No one responded to my challenge the other day! Here are the answers. I asked whether anyone could spot any discrepancies between the section of Canto IV which I posted and the published Silmarillion. There are only three, although they are quite significant. The first is Tolkien's use of the term ''Gnomes'' to refer to the Noldoli (later Noldor). I suppose Tolkien's intent, when he composed the Lost Tales, in his selection of that term was its phonetic suitability, much like Elves, Orcs and Ents, and its ''wisdom'' connotation. He continued to use it for many years, and it even appeared in early drafts of The Hobbit. However, he later abandoned it. In a draft for the last paragraph of Appendix F of The Lord of the Rings, Tolkien wrote:
''I have sometimes (not in this book) used 'Gnomes' for Noldor and 'Gnomish' for Noldorin. This I did, for whatever Paracelsus may have thought (if indeed he invented the name) to some 'Gnome' will still suggest knowledge. Now the High-elven name of this people, Noldor, signifies 'those who know;' for of the three kindreds of the Eldar from their beginning the Noldor were ever distinguished both by their knowledge of things that are and were in this world, and by their desire to know more. Yet they in no way resembled the Gnomes either of learned theory or popular fancy; and I have now abandoned this rendering as too misleading. For the Noldor belonged to a race high and beautiful, the elder Children of the world, who now are gone. Tall they were, fair-skinned and grey-eyed, and their locks were dark, save in the golden house of Finrod [Finarfin]...'' (The History of Middle-earth, Volume I, The Book of Lost Tales Part I, Chapter I).

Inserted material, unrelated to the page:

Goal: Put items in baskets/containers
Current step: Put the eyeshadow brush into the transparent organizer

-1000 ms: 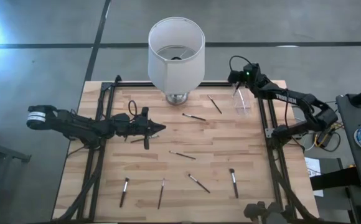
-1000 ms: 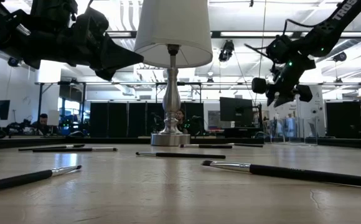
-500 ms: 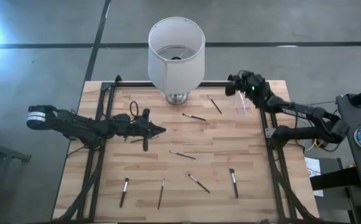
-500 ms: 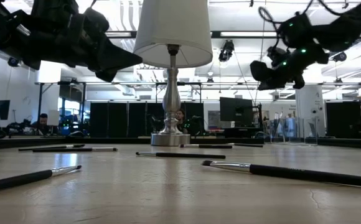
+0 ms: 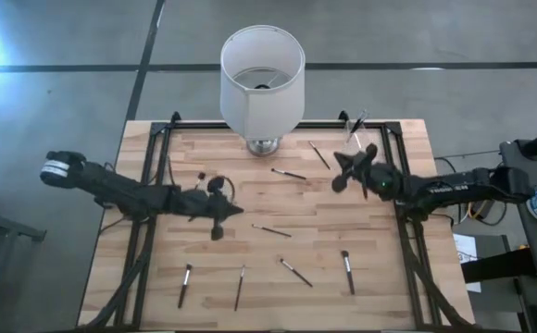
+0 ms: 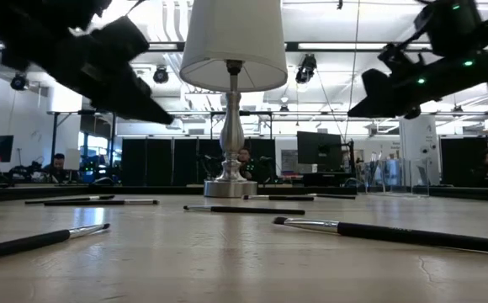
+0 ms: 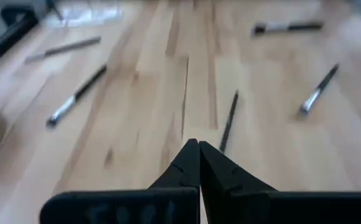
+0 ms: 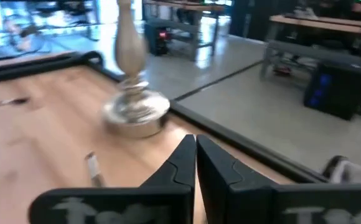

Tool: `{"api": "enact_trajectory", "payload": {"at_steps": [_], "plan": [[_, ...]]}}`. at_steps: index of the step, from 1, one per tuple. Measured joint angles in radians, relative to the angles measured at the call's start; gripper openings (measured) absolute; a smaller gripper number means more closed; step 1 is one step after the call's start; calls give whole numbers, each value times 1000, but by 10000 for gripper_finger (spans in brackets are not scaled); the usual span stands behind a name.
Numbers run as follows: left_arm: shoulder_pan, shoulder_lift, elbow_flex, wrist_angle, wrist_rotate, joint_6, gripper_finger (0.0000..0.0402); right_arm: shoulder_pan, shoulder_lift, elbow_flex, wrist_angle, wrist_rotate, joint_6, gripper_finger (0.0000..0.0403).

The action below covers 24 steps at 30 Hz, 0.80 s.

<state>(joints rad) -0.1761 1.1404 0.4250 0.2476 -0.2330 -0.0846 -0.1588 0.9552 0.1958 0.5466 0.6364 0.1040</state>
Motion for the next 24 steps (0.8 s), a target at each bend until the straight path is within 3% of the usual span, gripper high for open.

Regarding the ''wisdom'' connotation of the word ''gnome.'' The Greek gnōmē conveys ''thought'' or ''intelligence'' and in its plural form ''proverbs'' or ''sayings.'' The 16th century writer Paracelsus used the term as a synonym of pygmaeus. Paracelsus ''says that the beings so called have the earth as their element...through which they move unobstructed as fish do through water, or birds and land animals through air.'' (Oxford English Dictionary s.v Gnome). The Oxford English Dictionary suggests that whether Paracelsus invented the word himself or not it was intended to mean ''earth-dweller,'' and discounts any connexion with the other word gnome. There is a reference to this in The Letters of J.R.R Tolkien too, no. 239.
The next discrepancy is to be found in lines 1102-1103 where Tolkien makes mention of two people, Finrod and Felagund. Finrod was the original name of Finarfin, and confusingly the name Finrod became the name of his son in later legends - although it makes more sense because the form is Sindarin. Felagund's older name was Inglor. Felagund was a name that the Dwarves gave him, in view of the fact that he delved for his dwelling the caves of Nargothrond, and it means ''Hewer of Caves.'' As the work is so vast, I haven't been able to pin-point the exact point when the names were rearranged, but often Christopher Tolkien himself, the greatest of all Tolkien scholars, is unable to provide a definitive answer.
The third discrepancy is of course Tolkien's spelling of Dairon for Daeron. The form was changed (for the better in my opinion) late in the legends, as can be seen when after the publication of The Lord of the Rings, Tolkien returned to the Lay, creating substantial edits to the Lay, and began to use the newer form. The Lay was, of course, never finished.